Give back exactly the lines of the material below, starting with the line with "x=447, y=236" and going on through the line with "User request — please examine the following".

WORKING DATA:
-=-=-=-=-
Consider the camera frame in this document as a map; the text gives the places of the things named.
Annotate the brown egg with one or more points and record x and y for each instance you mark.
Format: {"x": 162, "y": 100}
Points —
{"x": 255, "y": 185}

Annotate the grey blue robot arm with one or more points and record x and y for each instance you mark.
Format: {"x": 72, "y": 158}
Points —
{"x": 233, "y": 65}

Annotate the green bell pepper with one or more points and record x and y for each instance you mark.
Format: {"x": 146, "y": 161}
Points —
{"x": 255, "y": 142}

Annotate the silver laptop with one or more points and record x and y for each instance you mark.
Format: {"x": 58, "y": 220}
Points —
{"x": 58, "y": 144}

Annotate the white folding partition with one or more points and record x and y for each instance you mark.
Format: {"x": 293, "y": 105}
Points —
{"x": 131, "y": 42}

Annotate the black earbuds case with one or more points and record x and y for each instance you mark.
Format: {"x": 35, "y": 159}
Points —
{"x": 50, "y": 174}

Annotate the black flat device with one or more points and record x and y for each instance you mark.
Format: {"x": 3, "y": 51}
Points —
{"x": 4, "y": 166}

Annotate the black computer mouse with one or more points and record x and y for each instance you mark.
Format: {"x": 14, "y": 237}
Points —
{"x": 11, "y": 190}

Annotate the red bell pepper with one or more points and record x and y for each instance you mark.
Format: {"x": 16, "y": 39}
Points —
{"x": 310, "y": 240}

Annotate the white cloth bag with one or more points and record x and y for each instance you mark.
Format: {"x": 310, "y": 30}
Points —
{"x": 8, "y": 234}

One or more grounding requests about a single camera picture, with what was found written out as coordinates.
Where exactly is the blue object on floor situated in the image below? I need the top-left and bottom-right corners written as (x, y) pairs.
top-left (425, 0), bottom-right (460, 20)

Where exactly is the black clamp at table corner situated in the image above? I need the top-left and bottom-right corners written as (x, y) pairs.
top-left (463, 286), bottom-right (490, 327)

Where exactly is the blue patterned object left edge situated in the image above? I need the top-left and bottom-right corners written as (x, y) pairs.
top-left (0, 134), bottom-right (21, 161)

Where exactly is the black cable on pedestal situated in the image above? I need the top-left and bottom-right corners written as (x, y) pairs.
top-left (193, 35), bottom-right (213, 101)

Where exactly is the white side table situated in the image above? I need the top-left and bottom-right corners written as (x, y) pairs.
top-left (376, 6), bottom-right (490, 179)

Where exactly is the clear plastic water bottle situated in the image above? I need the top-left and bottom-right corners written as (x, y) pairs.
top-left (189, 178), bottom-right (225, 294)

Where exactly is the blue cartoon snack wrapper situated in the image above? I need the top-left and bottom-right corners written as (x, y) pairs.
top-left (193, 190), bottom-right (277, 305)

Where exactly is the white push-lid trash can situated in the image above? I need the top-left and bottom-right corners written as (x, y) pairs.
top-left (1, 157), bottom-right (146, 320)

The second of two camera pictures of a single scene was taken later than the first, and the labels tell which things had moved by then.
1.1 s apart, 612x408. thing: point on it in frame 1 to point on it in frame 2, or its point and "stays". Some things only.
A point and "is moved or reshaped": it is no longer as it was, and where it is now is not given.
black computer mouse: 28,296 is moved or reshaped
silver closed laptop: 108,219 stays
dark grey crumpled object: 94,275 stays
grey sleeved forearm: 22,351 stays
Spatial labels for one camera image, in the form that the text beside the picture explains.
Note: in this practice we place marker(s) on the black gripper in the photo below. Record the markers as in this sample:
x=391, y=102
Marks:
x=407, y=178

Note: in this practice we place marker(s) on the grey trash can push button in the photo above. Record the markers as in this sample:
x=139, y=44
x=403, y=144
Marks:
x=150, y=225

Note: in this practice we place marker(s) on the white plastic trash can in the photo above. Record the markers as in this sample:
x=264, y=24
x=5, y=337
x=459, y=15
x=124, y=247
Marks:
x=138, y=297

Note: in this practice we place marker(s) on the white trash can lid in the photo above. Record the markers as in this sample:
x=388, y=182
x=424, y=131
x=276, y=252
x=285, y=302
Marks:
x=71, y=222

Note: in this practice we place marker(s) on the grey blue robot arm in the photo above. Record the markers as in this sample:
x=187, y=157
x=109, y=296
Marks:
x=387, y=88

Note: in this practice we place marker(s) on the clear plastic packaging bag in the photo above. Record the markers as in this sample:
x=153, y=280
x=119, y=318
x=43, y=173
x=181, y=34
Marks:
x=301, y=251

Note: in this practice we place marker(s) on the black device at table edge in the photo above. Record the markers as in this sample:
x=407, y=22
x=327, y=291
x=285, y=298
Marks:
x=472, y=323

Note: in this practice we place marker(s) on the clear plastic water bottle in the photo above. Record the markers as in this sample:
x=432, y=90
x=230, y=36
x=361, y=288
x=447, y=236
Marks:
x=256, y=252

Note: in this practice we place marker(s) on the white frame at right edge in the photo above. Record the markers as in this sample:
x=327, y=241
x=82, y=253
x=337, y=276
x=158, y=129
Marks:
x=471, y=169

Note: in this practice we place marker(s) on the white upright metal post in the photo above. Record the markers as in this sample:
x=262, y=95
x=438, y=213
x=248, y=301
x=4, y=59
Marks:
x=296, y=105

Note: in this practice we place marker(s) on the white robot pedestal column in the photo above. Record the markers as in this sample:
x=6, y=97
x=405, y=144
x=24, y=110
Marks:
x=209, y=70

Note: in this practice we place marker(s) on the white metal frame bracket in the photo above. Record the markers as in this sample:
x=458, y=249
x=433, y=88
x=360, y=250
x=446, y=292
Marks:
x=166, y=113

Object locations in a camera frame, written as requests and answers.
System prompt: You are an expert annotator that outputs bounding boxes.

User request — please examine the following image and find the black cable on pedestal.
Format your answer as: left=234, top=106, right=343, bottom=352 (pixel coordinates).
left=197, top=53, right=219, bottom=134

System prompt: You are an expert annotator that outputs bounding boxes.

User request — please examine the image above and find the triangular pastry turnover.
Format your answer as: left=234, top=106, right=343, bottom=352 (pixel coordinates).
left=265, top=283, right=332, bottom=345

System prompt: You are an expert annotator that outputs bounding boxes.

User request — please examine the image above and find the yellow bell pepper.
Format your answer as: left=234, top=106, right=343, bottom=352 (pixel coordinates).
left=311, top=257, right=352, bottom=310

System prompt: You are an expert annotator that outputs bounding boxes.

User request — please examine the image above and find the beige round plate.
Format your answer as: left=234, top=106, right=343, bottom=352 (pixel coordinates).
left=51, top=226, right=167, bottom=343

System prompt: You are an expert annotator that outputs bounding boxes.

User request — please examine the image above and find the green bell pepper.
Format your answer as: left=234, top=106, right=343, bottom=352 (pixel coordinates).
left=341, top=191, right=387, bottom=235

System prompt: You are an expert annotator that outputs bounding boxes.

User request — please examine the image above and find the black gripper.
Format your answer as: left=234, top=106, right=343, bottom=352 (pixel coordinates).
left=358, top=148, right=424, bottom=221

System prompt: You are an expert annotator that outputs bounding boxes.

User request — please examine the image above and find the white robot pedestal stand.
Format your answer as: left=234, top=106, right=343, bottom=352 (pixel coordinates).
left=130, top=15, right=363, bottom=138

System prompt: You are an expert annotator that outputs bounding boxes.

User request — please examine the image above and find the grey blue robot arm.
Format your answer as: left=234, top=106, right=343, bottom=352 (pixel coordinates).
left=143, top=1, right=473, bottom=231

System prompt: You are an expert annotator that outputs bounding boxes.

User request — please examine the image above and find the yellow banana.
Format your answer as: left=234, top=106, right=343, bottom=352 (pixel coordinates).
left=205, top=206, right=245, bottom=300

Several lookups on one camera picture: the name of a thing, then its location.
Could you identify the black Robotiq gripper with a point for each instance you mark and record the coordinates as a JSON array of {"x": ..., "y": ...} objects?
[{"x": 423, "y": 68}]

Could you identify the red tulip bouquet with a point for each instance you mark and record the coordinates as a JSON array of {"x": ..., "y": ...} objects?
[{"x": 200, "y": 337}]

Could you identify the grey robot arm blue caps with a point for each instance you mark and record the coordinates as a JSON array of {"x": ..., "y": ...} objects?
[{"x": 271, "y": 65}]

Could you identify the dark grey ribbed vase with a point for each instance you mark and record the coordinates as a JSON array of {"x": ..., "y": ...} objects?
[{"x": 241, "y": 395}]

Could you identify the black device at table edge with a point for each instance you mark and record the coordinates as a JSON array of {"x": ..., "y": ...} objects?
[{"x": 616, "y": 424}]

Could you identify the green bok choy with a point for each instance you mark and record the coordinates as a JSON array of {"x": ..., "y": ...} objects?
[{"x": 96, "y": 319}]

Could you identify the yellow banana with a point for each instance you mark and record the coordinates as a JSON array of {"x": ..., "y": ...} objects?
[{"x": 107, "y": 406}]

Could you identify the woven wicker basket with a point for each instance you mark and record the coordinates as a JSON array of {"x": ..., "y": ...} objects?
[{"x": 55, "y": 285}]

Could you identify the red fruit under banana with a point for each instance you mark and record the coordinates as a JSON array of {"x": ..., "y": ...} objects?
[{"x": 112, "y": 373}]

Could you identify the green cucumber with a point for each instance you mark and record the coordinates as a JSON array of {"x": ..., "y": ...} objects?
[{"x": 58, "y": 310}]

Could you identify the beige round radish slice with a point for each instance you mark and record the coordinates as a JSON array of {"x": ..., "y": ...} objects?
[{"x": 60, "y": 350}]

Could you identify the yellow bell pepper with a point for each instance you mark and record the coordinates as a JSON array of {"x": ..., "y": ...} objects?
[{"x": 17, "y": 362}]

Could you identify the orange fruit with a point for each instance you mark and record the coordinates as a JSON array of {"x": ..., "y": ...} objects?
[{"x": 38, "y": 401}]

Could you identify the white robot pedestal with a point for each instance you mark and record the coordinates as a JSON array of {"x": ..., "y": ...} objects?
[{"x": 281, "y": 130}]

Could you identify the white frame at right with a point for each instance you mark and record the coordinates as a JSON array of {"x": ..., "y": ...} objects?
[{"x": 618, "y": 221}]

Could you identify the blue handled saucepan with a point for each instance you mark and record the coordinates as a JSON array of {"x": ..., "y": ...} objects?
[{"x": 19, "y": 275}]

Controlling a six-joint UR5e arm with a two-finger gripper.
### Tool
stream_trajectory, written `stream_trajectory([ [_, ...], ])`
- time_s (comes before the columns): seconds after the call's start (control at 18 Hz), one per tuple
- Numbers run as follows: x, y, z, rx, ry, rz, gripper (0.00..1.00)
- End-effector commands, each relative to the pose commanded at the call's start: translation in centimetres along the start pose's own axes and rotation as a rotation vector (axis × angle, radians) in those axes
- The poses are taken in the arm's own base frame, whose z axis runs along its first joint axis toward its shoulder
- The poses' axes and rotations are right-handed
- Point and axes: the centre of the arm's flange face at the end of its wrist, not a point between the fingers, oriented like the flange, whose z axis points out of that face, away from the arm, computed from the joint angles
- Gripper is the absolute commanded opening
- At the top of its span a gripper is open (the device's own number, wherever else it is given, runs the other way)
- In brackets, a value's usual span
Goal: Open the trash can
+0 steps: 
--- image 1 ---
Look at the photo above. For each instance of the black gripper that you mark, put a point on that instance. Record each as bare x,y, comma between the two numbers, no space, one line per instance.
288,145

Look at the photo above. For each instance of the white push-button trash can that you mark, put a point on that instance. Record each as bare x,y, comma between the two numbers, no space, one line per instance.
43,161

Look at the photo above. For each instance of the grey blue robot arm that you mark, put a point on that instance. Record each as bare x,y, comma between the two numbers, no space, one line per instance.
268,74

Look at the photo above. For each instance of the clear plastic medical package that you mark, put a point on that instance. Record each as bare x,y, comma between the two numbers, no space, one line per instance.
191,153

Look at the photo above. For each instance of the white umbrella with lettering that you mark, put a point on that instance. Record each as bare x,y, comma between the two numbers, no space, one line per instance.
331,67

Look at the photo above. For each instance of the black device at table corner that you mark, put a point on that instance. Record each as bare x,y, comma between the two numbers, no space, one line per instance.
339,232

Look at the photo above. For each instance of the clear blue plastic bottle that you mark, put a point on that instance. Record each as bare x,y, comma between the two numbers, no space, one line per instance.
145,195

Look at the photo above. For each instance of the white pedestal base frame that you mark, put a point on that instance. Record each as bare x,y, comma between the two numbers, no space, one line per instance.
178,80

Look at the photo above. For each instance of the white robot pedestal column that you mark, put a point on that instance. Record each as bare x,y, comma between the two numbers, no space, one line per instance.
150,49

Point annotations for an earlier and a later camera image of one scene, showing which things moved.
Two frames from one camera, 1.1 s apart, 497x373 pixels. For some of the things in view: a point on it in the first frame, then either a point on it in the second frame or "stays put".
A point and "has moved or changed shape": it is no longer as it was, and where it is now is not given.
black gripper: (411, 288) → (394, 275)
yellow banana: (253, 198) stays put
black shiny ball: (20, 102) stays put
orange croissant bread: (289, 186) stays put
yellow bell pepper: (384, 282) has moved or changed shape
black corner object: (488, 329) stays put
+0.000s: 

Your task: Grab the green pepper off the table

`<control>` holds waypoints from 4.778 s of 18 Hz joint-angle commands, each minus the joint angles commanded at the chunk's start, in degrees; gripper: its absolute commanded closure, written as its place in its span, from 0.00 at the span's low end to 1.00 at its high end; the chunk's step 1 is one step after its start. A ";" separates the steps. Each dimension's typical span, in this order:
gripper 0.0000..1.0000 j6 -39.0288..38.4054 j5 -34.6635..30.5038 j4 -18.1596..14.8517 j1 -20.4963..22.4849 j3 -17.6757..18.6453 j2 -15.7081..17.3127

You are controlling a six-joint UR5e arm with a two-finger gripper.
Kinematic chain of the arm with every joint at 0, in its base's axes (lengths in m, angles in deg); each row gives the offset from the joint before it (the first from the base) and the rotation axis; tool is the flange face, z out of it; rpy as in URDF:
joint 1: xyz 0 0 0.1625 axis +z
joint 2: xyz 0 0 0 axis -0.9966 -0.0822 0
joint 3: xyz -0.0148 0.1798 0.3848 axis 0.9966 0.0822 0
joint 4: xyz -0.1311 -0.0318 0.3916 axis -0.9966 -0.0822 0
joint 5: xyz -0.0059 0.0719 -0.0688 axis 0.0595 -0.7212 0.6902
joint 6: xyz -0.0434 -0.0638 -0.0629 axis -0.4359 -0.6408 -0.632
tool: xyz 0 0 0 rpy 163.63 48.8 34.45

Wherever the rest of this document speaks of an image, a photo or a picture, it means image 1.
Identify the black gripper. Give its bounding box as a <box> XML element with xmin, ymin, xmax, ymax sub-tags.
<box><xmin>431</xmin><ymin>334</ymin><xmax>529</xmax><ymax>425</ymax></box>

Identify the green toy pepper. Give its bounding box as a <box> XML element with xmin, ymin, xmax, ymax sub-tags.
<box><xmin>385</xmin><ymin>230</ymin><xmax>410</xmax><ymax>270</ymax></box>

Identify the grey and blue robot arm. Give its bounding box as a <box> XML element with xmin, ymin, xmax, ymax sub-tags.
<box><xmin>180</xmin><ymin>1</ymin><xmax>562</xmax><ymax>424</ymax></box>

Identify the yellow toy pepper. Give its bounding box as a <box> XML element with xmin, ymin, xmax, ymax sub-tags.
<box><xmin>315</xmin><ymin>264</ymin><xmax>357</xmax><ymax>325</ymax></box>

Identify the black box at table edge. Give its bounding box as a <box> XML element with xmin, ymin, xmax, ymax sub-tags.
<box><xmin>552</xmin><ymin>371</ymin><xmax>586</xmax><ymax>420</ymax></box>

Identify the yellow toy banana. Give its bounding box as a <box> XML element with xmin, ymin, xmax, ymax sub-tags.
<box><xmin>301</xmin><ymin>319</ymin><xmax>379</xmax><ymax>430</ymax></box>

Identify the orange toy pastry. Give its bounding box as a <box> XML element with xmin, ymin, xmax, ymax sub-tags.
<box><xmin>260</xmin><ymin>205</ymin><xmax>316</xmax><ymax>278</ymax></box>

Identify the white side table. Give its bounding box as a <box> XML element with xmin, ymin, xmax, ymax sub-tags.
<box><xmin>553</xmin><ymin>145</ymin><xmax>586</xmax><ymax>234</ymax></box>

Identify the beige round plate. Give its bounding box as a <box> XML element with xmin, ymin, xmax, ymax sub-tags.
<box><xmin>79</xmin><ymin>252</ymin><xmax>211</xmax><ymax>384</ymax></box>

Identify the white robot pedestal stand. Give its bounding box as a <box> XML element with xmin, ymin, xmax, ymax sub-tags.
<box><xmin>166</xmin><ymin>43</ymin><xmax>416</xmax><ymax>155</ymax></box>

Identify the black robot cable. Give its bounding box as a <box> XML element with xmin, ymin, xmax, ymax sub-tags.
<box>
-=-=-=-=-
YOUR RESPONSE:
x=447, y=236
Marks:
x=256, y=252

Note: in this practice we place marker(s) on the white frame at right edge in the photo above. Record the markers as in this sample:
x=327, y=241
x=82, y=253
x=337, y=276
x=158, y=129
Marks:
x=471, y=169

Note: in this practice we place marker(s) on the white upright metal post in the photo above. Record the markers as in this sample:
x=262, y=95
x=438, y=213
x=248, y=301
x=4, y=59
Marks:
x=296, y=105

Note: in this practice we place marker(s) on the white robot pedestal column in the photo above. Record the markers as in this sample:
x=6, y=97
x=405, y=144
x=24, y=110
Marks:
x=209, y=70

Note: in this practice we place marker(s) on the white metal frame bracket in the photo above. Record the markers as in this sample:
x=458, y=249
x=433, y=88
x=360, y=250
x=446, y=292
Marks:
x=166, y=113

Object locations in a camera frame, written as requests and answers.
System prompt: You are an expert annotator that outputs bounding boxes.

User request — please examine the following image and find the black cable on pedestal.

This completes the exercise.